Physical therapy is part of the rehabilitation programs that help patients improve their fitness levels and restore the functional ability for performing normal routine activities. It is often recommended in recovery after a surgery. Physical therapy includes different forms of exercises such as stretching, weight lifting, core exercises and walking that increase the flexibility and strength of the affected region and also help in relieving pain and swelling.
Physical therapy specialists, also referred to as physical therapists, examine the patient and prepare individualized treatment plans, based on the health condition of the patient. A physical therapist is trained in different specialties such as orthopaedics, neurology, cardiology, respiratory medicine, sports medicine, women’s health and geriatrics. A physical therapist may employ manual therapy, patient education, and additional techniques such as cold therapy, heat therapy, therapeutic exercises, massage, aquatic therapy, ultrasound and electrical stimulation.
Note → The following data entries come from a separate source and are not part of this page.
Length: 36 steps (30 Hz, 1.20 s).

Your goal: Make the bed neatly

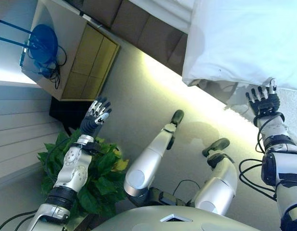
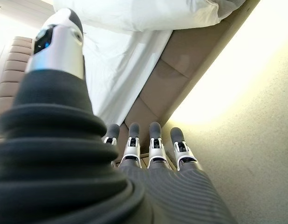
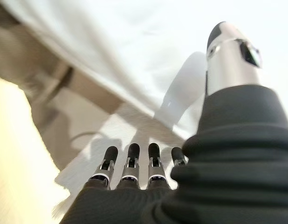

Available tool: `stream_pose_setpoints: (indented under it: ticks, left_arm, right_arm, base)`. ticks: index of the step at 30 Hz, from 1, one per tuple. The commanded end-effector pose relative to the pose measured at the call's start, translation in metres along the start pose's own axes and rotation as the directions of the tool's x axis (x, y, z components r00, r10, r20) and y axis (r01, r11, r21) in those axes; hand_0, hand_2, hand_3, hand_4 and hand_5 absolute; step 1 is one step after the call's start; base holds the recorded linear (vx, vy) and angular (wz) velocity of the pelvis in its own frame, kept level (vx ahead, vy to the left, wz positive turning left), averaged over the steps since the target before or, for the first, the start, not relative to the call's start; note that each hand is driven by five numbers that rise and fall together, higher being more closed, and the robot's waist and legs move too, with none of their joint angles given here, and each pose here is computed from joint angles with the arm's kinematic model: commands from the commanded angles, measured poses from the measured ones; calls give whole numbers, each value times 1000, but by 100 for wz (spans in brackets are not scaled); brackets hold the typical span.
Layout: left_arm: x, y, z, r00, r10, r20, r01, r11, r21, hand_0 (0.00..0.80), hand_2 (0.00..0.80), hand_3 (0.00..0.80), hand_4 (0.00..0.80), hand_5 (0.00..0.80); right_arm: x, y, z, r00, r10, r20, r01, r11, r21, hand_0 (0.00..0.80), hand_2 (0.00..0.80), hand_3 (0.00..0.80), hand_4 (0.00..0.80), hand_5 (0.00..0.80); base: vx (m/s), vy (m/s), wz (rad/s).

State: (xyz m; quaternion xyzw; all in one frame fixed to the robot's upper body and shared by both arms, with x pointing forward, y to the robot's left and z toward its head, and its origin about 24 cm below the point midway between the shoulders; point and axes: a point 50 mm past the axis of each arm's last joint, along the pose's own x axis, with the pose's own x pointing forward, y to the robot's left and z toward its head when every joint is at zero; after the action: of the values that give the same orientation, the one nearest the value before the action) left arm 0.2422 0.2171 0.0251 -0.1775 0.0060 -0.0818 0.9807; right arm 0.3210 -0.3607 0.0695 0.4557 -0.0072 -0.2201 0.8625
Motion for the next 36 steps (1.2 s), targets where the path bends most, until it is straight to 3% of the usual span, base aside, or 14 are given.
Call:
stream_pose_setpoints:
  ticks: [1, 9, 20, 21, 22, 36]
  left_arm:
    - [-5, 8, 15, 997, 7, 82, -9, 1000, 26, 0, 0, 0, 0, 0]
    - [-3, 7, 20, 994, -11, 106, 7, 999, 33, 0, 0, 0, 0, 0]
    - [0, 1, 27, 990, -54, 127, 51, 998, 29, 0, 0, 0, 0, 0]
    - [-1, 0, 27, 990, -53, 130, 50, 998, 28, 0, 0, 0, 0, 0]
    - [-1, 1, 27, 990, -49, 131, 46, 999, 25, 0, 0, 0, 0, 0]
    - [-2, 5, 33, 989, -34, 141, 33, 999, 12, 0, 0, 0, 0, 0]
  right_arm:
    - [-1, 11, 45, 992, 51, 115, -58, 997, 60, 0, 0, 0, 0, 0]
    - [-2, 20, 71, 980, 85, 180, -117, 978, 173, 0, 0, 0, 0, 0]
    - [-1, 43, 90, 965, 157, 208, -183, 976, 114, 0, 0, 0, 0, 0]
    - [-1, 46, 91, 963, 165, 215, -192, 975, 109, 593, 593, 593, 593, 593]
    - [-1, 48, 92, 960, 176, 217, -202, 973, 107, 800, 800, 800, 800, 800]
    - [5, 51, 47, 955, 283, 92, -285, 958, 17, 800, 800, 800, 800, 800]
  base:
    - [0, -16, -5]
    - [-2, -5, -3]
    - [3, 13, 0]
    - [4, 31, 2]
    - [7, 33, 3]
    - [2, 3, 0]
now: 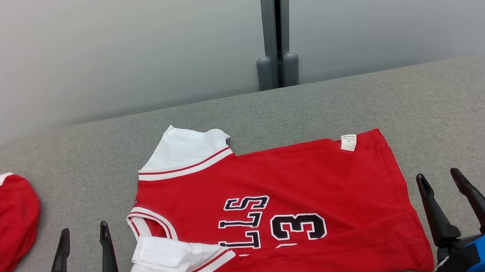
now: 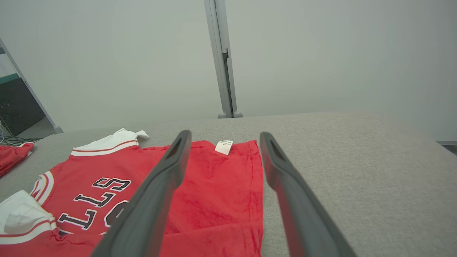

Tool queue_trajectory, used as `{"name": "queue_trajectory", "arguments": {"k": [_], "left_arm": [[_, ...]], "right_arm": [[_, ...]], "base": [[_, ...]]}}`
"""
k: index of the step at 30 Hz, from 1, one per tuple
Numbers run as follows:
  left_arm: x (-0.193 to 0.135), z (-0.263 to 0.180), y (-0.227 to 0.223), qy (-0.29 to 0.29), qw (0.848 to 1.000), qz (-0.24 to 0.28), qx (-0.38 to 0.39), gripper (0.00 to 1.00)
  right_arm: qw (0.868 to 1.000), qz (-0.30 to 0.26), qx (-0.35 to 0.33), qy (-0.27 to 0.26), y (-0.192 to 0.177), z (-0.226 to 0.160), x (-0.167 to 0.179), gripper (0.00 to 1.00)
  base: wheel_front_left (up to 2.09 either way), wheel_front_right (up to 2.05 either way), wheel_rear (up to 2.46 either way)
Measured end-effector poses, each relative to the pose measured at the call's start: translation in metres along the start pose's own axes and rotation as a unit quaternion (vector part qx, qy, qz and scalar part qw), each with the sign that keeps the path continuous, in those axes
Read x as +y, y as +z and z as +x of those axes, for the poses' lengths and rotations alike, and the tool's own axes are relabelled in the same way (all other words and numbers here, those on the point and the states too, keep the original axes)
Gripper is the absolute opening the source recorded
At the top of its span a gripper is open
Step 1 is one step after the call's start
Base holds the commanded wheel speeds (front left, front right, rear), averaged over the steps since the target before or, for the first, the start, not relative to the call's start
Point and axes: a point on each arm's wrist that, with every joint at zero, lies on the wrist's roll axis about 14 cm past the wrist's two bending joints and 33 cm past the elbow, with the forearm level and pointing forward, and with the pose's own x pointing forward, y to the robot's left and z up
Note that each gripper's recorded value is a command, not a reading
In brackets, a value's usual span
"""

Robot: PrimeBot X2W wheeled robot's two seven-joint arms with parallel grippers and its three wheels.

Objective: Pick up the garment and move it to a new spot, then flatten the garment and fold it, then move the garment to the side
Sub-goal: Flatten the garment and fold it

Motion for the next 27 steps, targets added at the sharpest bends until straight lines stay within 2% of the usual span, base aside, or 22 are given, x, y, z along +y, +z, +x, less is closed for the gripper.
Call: {"name": "queue_trajectory", "arguments": {"k": [27], "left_arm": [[0.0061, -0.003, -0.0021, 0.008, 1.0, 0.005, 0.01, 1.0]], "right_arm": [[1.0, 0.001, 0.011, 0.003, -0.0053, -0.001, 0.0025, 1.0]], "base": [[0.0, 0.0, 0.0]]}}
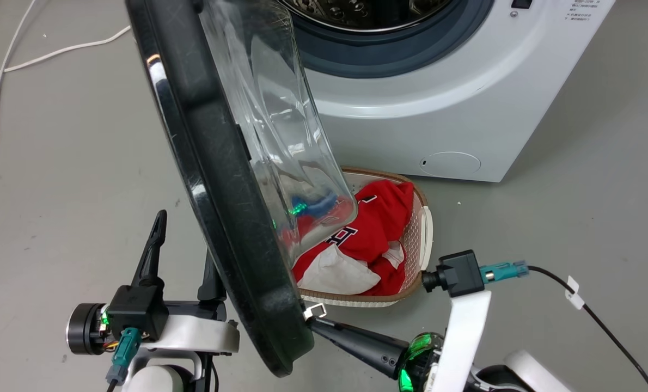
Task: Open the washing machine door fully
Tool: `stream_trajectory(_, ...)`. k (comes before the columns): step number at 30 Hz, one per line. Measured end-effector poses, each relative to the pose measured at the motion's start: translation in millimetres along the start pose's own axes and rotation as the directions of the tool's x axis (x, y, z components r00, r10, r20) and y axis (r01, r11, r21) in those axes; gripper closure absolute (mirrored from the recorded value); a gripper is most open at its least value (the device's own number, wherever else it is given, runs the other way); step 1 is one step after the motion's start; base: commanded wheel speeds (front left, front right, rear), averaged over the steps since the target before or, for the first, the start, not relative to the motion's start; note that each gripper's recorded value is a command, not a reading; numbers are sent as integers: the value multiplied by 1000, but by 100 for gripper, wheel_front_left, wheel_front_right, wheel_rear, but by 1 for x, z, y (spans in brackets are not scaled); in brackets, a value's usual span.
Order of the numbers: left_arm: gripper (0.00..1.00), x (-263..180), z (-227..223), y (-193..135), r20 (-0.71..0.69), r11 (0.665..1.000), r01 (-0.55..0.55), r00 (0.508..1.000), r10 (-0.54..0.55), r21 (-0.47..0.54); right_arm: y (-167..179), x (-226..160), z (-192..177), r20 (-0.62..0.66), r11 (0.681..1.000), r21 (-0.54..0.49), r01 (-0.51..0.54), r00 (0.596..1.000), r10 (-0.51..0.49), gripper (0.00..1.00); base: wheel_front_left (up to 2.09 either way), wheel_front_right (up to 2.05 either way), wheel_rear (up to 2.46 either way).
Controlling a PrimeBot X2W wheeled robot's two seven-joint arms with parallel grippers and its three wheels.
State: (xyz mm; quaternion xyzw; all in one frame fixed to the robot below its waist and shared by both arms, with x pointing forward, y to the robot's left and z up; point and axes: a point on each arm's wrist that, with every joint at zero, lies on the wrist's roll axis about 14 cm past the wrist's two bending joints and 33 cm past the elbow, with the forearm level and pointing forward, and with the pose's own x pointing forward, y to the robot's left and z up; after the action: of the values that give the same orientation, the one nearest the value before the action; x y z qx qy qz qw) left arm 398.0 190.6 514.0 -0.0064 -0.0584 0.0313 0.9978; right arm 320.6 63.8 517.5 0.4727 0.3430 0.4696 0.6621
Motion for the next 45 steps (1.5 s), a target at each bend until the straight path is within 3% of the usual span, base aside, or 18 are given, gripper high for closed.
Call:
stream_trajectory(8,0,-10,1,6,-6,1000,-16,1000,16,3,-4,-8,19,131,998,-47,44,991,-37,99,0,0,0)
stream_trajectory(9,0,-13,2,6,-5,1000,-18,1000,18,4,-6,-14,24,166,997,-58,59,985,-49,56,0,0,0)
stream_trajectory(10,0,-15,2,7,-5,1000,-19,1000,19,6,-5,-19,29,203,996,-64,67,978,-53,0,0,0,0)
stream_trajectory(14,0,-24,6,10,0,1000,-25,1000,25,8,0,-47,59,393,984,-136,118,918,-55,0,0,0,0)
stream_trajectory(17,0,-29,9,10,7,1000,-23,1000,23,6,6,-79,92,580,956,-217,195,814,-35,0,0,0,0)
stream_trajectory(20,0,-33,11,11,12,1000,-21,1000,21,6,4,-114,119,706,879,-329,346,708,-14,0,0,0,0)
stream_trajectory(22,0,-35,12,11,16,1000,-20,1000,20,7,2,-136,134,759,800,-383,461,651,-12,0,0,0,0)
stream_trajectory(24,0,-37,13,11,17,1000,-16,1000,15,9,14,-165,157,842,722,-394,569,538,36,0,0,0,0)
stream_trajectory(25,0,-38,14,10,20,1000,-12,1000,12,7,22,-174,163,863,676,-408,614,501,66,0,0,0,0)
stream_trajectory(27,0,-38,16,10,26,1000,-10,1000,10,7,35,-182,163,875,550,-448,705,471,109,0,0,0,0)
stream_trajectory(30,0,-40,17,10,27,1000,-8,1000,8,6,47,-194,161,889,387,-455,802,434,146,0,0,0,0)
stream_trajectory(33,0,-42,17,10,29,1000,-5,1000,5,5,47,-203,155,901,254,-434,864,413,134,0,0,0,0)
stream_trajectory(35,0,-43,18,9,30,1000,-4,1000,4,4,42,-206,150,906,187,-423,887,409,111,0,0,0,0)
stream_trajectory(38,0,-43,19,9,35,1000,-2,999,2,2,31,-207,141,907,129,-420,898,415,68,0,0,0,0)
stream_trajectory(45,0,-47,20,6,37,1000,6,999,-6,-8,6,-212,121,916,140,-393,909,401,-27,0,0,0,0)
Physical therapists may recommend additional devices such as prosthetics (artificial limbs), braces or supports, and other equipment to enhance your performance of daily activities. The doctor may recommend physical therapy along with the other conventional treatments in the following conditions:
- Back pain
- Chronic obstructive pulmonary disease (COPD)
- Spinal stenosis
- Parkinson’s disease
- Multiple sclerosis
- Rheumatoid arthritis and osteoarthritis
- Soft tissues disorders such as anterior cruciate ligament (ACL) injury, meniscus tear, and plantar fasciitis
Role of Psychological assessment and Psychotherapy
A biopsychosocial perspective of pain focuses on viewing chronic pain as an illness rather than disease, thus recognizing that it is a subjective experience and that treatment approaches are aimed at the management, rather than the cure of chronic pain. The chronic pain patients should therefore have a Psychological assessment through questionnaires, behavioural observations, interviews so that the comorbid psychiatric and behavioural conditions that may interfere with pain coping and overall adjustment can be identified and treated.
Current psychological approaches to the management of chronic pain include interventions that aim to achieve increased self-management, behavioural change, and cognitive change rather than directly eliminate the locus of pain. Benefits of including psychological treatments in multidisciplinary approaches to the management of chronic pain include, but are not limited to, increased self-management of pain, improved pain-coping resources, reduced pain-related disability, and reduced emotional distress – improvements that are effected via a variety of effective self-regulatory, behavioural, and cognitive techniques. Through implementation of these changes, psychologists can effectively help patients feel more in command of their pain control and enable them to live as normal a life as possible despite pain. Moreover, the skills learned through psychological interventions empower and enable patients to become active participants in the management of their illness and instil valuable skills that patients can employ throughout their lives.